Петербург – Дакар - страница 3



Эля не поняла сразу.

– Гу-ми-лев? – спросила она с лёгким недоумением.

Анна кивнула.

– Он озвучивал аудиокнигу с его стихами. Теперь покупает рукописи. В квартире африканские маски, старые афиши, чёрно-белые фотографии.

Эля задумалась. В её взгляде было что-то проницательное.

– Вечернее пение птиц, белые павлины и стёртые карты Америки… А ты всё это время была его женой, а он – мальчишкой, которому вечно шестнадцать.

Анна улыбнулась, но её улыбка была грустной.

– Шестнадцать… шестнадцать… – проговорила она, словно вспоминая забытое. – Как думаешь, есть такие, кому всегда сорок?

Эля тихо рассмеялась, поправляя складку на её платье.

– Тебе всегда шестнадцать с половиной. А на платье – пятно, – сказала она, и её голос был теплее, чем прежде.

Анна взглянула вниз, её губы дрогнули в полуулыбке.

– Снова пятно…

– Не переживай, всё стирается, – ответила Эля с доброй усмешкой.

Анна посмотрела на неё долгим, чуть печальным взглядом.

– А что, если время делает пятна глубже?

Она не произнесла этих слов вслух. Они просто остались в воздухе.

Молча выпив последний глоток чая, они обе смотрели в одну точку, словно пытаясь скрыть что-то невидимое, что висело между ними, пока их взгляды не встретились в одном, иссечённом временем выражении, не дающем откровений.

4

Тусклый свет падал с высоких окон узкими полосами, лениво растекаясь по гладким стенам коридора, словно уставший от самого себя. Воздух здесь был густой и неподвижный. Сергей шёл твёрдо, ритмично, будто отсчитывая шаги за кого-то другого, не за себя. Звук его ботинок отдавался в пустоте, но не тревожил её, а лишь становился частью общего механизма – бесконечного, замкнутого, лишённого смысла, но при этом работающего исправно.

Люди проходили мимо, их лица оставались закрытыми, мысли – неясными. Взгляды – не пустые, но тягучие, въедливые, словно привыкшие скользить и фиксировать. Они были здесь, но так, словно их не было. Одни исчезали в полумраке коридоров, другие появлялись, но от этого ничего не менялось.

И вдруг – вспышка. Резкая, неуместная, почти нелепая в этой среде.

Женщина.

Форма сидела на ней как надо, но лицо… Лицо слишком живое, слишком яркое, как если бы его забыли стереть, подогнать под общий стандарт. Она подняла руку, чуть наклонила голову и улыбнулась – не нагло, нет, скорее осторожно, но с какой-то кокетливой, ненавязчивой игривостью.

– Извините… можно селфи? – она кивнула на телефон. – Для отчёта… если не против…

Голос её прозвучал неожиданно лёгким, словно капля дождя, упавшая в пыльный воздух.

Сергей остановился, взглянул на неё. Он уже знал, что согласится. Так было проще. Он чуть склонился к ней, их лица на секунду оказались рядом, щелчок камеры, и всё. Она вновь растворилась в серой массе, исчезла так же легко, как появилась, оставив после себя только лёгкое послевкусие чего-то неуместного.

Сергей шагнул дальше, не ускоряя, но и не замедляя шаг.

5

Дверь. Кабинет. Просторный, но не живой. Здесь всё было неизменным – застывшим, неподвижным, напряжённым. Власть всегда создаёт вокруг себя эту тишину. Не мирную, не уютную, а выжидающую. Здесь каждый предмет – знак, каждое украшение – символ, каждая тень – прошлое, которого нельзя сбросить с плеч.
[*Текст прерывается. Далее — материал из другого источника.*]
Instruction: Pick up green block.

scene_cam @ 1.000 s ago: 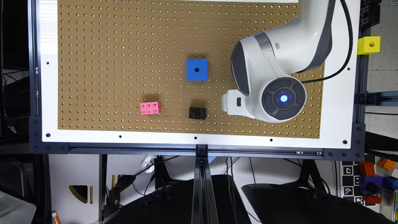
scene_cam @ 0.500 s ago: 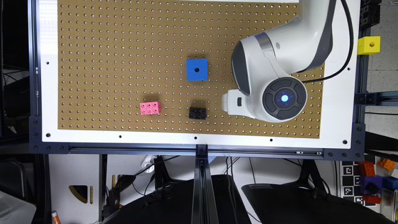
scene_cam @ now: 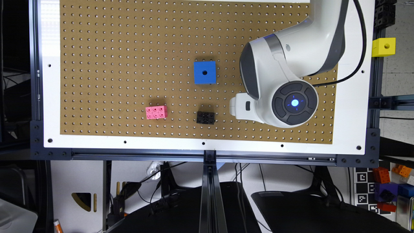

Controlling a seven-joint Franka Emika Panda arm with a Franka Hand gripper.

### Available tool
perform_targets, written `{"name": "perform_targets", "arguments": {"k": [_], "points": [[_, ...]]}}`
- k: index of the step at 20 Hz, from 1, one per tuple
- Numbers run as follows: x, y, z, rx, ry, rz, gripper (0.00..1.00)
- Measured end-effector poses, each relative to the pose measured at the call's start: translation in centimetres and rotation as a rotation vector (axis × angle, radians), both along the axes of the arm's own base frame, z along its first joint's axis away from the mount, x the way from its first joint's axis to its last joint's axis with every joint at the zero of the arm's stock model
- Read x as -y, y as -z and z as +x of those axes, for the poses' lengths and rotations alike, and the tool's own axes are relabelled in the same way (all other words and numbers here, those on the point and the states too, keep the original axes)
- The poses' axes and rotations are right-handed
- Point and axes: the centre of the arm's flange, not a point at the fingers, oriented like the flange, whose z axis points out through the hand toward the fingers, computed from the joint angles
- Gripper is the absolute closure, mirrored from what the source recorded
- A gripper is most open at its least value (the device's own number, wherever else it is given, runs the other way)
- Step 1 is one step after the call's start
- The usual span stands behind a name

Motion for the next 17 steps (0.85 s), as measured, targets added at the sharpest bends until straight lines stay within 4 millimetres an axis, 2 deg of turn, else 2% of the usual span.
{"name": "perform_targets", "arguments": {"k": [6, 12, 14, 17], "points": [[0.0, -4.5, 0.1, 0.002, -0.004, -0.024, 1.0], [-0.4, -12.2, -0.7, 0.012, -0.006, -0.055, 1.0], [-0.4, -12.8, -0.8, 0.013, -0.005, -0.058, 1.0], [-0.4, -12.6, -0.8, 0.009, -0.004, -0.058, 1.0]]}}
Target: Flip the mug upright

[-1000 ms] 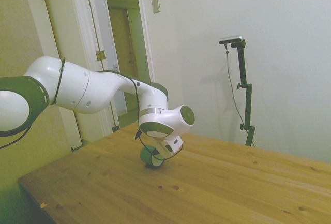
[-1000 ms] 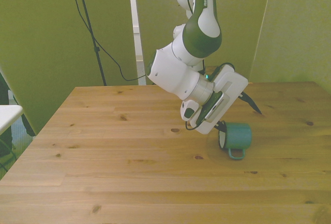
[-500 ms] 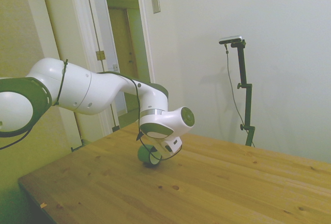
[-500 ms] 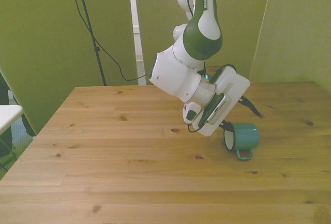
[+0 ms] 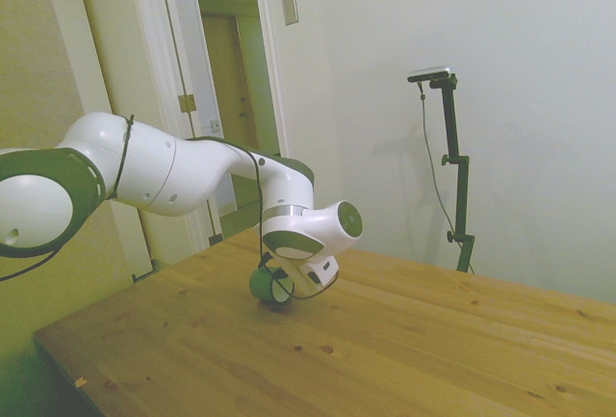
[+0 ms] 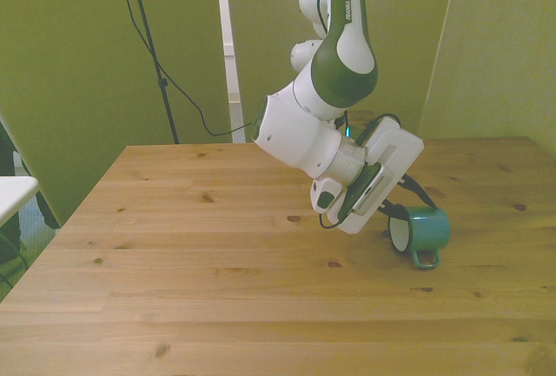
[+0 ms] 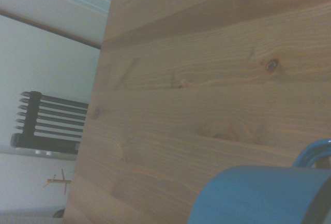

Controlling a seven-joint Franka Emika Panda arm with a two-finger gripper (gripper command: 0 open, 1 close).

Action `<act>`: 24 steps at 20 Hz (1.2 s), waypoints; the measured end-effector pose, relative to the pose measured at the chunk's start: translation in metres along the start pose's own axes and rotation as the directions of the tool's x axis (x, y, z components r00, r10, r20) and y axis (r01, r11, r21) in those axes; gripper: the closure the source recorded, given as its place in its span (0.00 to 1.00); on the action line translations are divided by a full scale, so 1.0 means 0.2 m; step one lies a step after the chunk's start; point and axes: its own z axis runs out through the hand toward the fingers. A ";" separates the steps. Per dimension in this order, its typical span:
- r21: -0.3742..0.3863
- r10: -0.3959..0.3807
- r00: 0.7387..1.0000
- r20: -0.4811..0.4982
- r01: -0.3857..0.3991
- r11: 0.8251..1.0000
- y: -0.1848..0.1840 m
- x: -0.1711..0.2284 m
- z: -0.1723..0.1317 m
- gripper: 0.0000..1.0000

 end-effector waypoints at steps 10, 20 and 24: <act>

Михаил сидел за массивным столом, неподвижный, сосредоточенный, с тем особенным выражением лица, которое бывает у людей, давно привыкших не выражать лишнего. Он не просто носил костюм – он был в нём, как в оболочке, как в форме, заданной системой. Дорогая ткань, безукоризненный крой, точность в каждой складке – всё это не для показного, а для того, чтобы быть. Чтобы видеть в нем не человека, а функцию, ранг, положение. Чтобы, взглянув на него, сразу понять: с этим человеком нельзя просто так, нельзя без веской причины, нельзя без последствий. На запястье поблескивали часы из белого золота, а может и из платины. Скрытая деталь, но очевидная для тех, кто понимает.